Clews & Curios · NYC Stories

Irish Gambler’s Argot

The coded language of the 1890s gambling dens — and the Gaelic roots beneath “poker,” “faro,” and the rest.

The gambling dens and saloons of 1890s New York were rich with their own private language — a coded argot that kept outsiders confused and insiders connected. Many of the terms that Joe Phenix and his fellow detectives would have encountered on the streets had roots in the Irish language, brought across the Atlantic by waves of immigrants who shaped the city’s underworld as surely as its commerce.

An eye-opening article from CounterPunch traces the Gaelic origins of poker, faro, and other gambling terminology, revealing a hidden linguistic heritage beneath the smoke-filled card tables of the Gilded Age. Words we use every day — from “poker” itself to the slang of the betting parlour — carry echoes of an Irish past that most Americans have forgotten.

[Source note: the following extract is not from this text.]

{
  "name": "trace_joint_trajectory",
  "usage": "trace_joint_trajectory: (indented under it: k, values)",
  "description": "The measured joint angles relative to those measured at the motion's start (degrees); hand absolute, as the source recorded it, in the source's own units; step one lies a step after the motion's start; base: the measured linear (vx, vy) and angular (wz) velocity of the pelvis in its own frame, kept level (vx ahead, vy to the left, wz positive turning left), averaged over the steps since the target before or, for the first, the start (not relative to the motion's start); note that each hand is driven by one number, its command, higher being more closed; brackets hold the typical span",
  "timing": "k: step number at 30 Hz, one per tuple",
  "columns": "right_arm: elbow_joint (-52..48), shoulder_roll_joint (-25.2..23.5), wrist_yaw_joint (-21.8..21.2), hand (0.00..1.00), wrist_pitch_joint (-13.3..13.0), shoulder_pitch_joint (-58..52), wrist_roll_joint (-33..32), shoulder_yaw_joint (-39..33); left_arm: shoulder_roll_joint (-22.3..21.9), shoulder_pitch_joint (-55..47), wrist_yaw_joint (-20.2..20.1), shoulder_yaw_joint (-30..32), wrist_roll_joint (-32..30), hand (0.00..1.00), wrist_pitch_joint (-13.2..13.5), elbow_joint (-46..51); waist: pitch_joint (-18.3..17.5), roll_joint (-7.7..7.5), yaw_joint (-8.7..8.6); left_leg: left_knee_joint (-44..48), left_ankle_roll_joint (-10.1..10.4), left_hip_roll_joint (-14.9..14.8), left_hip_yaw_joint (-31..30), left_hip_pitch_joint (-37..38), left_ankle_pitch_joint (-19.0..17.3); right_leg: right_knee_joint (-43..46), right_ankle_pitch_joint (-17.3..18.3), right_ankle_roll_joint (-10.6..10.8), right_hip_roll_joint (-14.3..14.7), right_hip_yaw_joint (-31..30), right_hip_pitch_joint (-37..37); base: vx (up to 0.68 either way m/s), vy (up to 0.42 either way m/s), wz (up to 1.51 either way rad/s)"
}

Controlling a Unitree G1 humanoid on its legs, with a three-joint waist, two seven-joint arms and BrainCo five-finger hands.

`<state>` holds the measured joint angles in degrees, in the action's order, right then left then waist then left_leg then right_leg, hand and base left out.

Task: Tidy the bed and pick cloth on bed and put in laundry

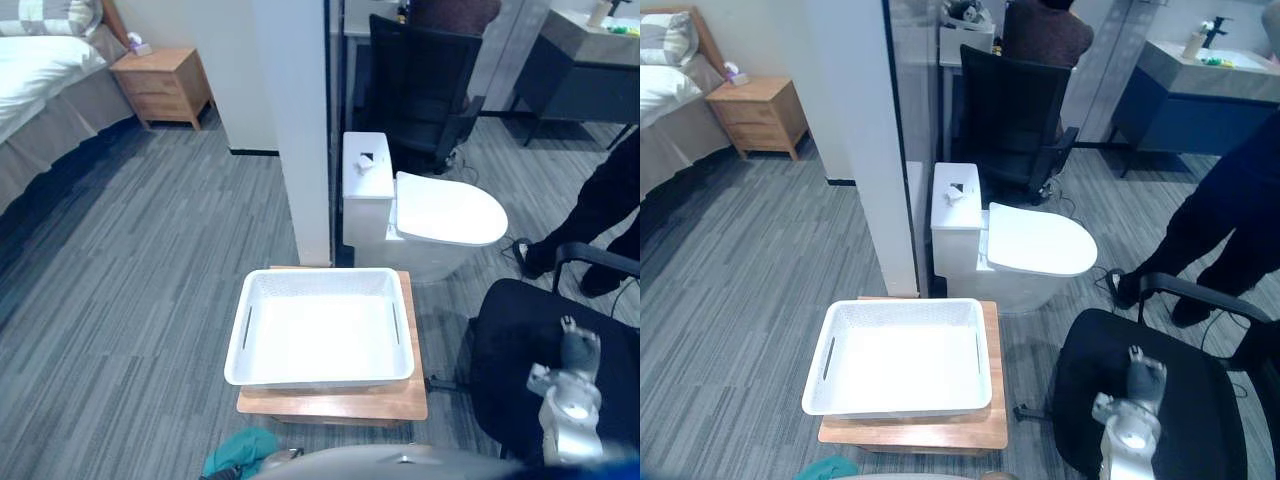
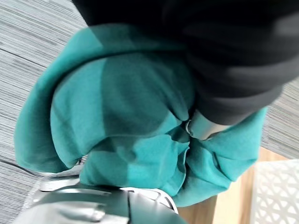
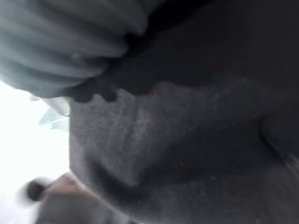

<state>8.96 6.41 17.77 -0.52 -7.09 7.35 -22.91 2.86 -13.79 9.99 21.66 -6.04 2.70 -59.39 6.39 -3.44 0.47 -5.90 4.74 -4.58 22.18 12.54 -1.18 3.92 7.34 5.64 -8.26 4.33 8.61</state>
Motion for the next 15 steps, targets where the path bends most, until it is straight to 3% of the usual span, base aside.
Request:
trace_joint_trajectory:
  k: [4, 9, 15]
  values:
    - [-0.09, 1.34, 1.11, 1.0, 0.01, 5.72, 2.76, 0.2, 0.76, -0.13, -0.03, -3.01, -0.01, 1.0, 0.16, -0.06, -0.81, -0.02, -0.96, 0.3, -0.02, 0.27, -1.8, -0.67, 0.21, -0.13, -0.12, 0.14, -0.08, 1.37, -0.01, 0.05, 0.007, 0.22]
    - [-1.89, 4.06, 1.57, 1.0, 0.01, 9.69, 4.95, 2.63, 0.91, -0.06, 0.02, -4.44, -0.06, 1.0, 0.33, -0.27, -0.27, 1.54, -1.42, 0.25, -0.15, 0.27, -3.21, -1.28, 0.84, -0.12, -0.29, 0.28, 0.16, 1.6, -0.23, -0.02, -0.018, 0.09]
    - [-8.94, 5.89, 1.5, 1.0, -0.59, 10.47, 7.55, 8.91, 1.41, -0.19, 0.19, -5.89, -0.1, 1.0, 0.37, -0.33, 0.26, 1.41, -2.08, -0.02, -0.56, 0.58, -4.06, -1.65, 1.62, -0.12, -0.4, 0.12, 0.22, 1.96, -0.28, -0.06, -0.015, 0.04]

Vintage police magazine cover featuring a historical scene with officers and civilians.

A 19th-century gambling parlour — the kind of place where Irish slang would have shaped American card-table English.

For anyone fascinated by the language and culture of 19th-century New York, this article is essential reading. The world of Dark Lantern Tales is built on exactly these kinds of revelations: the hidden histories embedded in everyday speech.

“Language is the road map of a culture.”